Distinguishing Roles
Distinguishing Roles
Improving and Enriching Lives
 

A PERT unit consists of a law enforcement officer and a PERT Clinician. A PERT Unit will respond to the scene of a police call for service regarding a person experiencing a mental health crisis if the person in crisis or a concerned 3rd party reaches out for assistance by calling 911, or by calling through the non-emergency dispatch number. PERT is a countywide resource with partnership agreements with all 11 local law enforcement agencies within San Diego County. PERT hires PERT Clinicians. PERT does not hire law enforcement officers; rather, they are employees of their respective law enforcement agency.

Although all peace officers in California receive police academy training on effective response involving mental health issues, PERT provides additional training events that surpass this basic police academy education. We conduct this training to better prepare an officer for the PERT role and to also expand their understanding of the nuances of a mental health call so that it exceeds that which is required through Academy training. Law enforcement agencies will have PERT trained officers ride with PERT Clinicians whenever possible. Officers who attend the 3-day PERT Academy are given a PERT pin for their uniform lapel to designate that they have attended this advanced training. Being trained as a PERT officer does not make the officer a staff member of the PERT agency nor does it give the officer training that is comparable to that of the clinical staff that do work directly for PERT.

Officers recognize the importance in how they identify themselves to the public so that the distinction between law enforcement and PERT Clinician is clear. Officers not accompanied by a PERT Clinician should not represent themselves in a manner that would create confusion, such as commenting, "I am PERT." In this instance, the public can make inaccurate assumptions that the officer is PERT Clinician. Saying "I am a PERT trained officer," would be a more accurate distinction.

 

What credentials are required of PERT Clinicians?

Each of our clinical staff have a Master's Degree level of education or higher. PERT Clinicians are licensed in the State of California as health care professionals. These licenses include: Licensed Psychologist, Licensed Clinical Social Worker (LCSW), Licensed Marriage & Family Therapist (LMFT), Licensed Professional Clinical Counselor (LPCC), and Registered Nurse (RN).

Beyond attaining the competence of being granted a professional license, PERT Clinicians have extensive experience working with persons (and their family members) living with severe and persistent mental illness. PERT Clinicians are not law enforcement officers. You can identify a PERT Clinician by their light gray polo shirt (with PERT emblem) and black pants. PERT Clinicians always respond to clients accompanied with their law enforcement partner. PERT Clinicians are not hired by the law enforcement agencies. They are employed by Community Research Foundation (CRF) to provide services under the PERT program.

 

As a PERT unit consists of both a law enforcement officer and PERT Clinician, what are their respective roles?
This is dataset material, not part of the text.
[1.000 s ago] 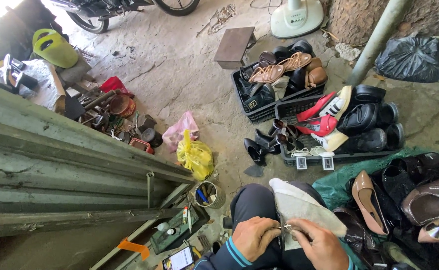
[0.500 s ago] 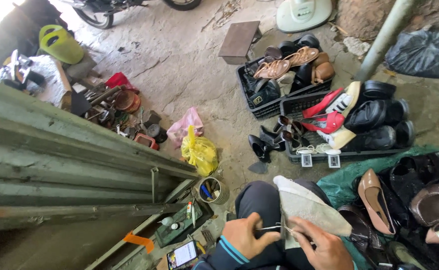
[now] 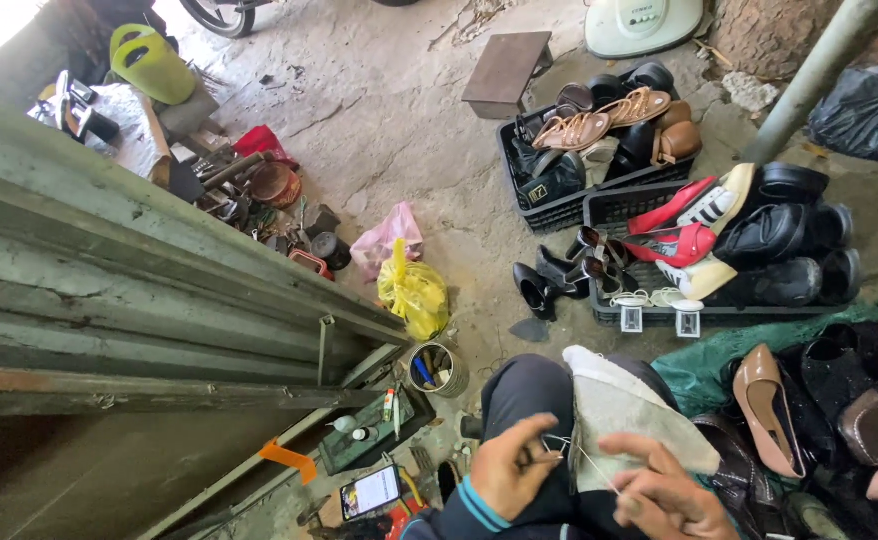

PERT Clinicians ride their entire shift in a patrol car driven by their law enforcement partner. Since PERT is dispatched to offer assistance via the 911 or local non-emergency dispatch system, the officer (with the PERT Clinician as a passenger) drives to the scene where the person in crisis is located.  Upon arrival, the officer makes the initial contact and safety assessment (for the person in crisis and any potential bystanders). The PERT Clinician is then introduced and proceeds to conduct a mental health assessment to clarify the nature of the person's crisis and to explore available community resources that might help to refer the client. This process includes talking with 3rd party bystanders (such as a family member) to ensure a through overview and assessment of the circumstances. PERT Clinicians will ensure that the appropriate referrals are provided. For example, should the level of appropriate care involve additional assessment for possible treatment at a hospital, the client will be transported by the PERT unit. The PERT Clinician will communicate their assessment information to the hospital to assist them in their provision of care.